>>>>>

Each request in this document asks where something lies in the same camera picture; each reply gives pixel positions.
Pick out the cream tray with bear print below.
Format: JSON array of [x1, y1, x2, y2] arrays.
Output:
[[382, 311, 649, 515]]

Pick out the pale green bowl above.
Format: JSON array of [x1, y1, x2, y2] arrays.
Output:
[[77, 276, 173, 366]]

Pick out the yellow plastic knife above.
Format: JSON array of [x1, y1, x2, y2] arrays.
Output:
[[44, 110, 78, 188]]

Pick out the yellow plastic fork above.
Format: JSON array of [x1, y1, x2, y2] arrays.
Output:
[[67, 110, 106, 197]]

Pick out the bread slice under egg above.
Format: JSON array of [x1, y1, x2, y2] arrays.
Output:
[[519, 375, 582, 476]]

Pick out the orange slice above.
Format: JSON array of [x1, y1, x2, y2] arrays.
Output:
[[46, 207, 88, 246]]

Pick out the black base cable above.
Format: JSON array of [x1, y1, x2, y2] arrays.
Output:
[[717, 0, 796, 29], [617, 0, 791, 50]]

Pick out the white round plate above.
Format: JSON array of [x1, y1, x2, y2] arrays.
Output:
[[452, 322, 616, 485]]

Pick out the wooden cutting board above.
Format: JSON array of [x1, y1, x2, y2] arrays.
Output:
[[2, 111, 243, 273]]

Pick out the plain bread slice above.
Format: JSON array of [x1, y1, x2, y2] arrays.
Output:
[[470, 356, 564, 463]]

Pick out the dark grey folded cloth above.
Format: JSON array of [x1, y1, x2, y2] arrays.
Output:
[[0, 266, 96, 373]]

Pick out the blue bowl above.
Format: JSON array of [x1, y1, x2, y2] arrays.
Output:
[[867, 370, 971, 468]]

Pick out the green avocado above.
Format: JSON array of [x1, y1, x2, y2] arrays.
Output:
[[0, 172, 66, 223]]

<<<<<

DIRECTIONS FOR THIS TASK: Nothing in the data may be left out. Copy all of it exactly.

EXERCISE SOLUTION:
Each request in this document asks where something lies in the same camera picture; each reply gives pixel positions.
Pick out the cream tray with bear print below.
Format: JSON array of [x1, y1, x2, y2] arrays.
Output:
[[382, 311, 649, 515]]

Pick out the pale green bowl above.
Format: JSON array of [x1, y1, x2, y2] arrays.
Output:
[[77, 276, 173, 366]]

Pick out the yellow plastic knife above.
Format: JSON array of [x1, y1, x2, y2] arrays.
Output:
[[44, 110, 78, 188]]

Pick out the yellow plastic fork above.
Format: JSON array of [x1, y1, x2, y2] arrays.
Output:
[[67, 110, 106, 197]]

Pick out the bread slice under egg above.
Format: JSON array of [x1, y1, x2, y2] arrays.
Output:
[[519, 375, 582, 476]]

Pick out the orange slice above.
Format: JSON array of [x1, y1, x2, y2] arrays.
Output:
[[46, 207, 88, 246]]

Pick out the black base cable above.
Format: JSON array of [x1, y1, x2, y2] arrays.
Output:
[[717, 0, 796, 29], [617, 0, 791, 50]]

Pick out the white round plate above.
Format: JSON array of [x1, y1, x2, y2] arrays.
Output:
[[452, 322, 616, 485]]

Pick out the wooden cutting board above.
Format: JSON array of [x1, y1, x2, y2] arrays.
Output:
[[2, 111, 243, 273]]

Pick out the plain bread slice above.
Format: JSON array of [x1, y1, x2, y2] arrays.
Output:
[[470, 356, 564, 463]]

Pick out the dark grey folded cloth above.
Format: JSON array of [x1, y1, x2, y2] arrays.
Output:
[[0, 266, 96, 373]]

Pick out the blue bowl above.
Format: JSON array of [x1, y1, x2, y2] arrays.
Output:
[[867, 370, 971, 468]]

Pick out the green avocado above.
Format: JSON array of [x1, y1, x2, y2] arrays.
Output:
[[0, 172, 66, 223]]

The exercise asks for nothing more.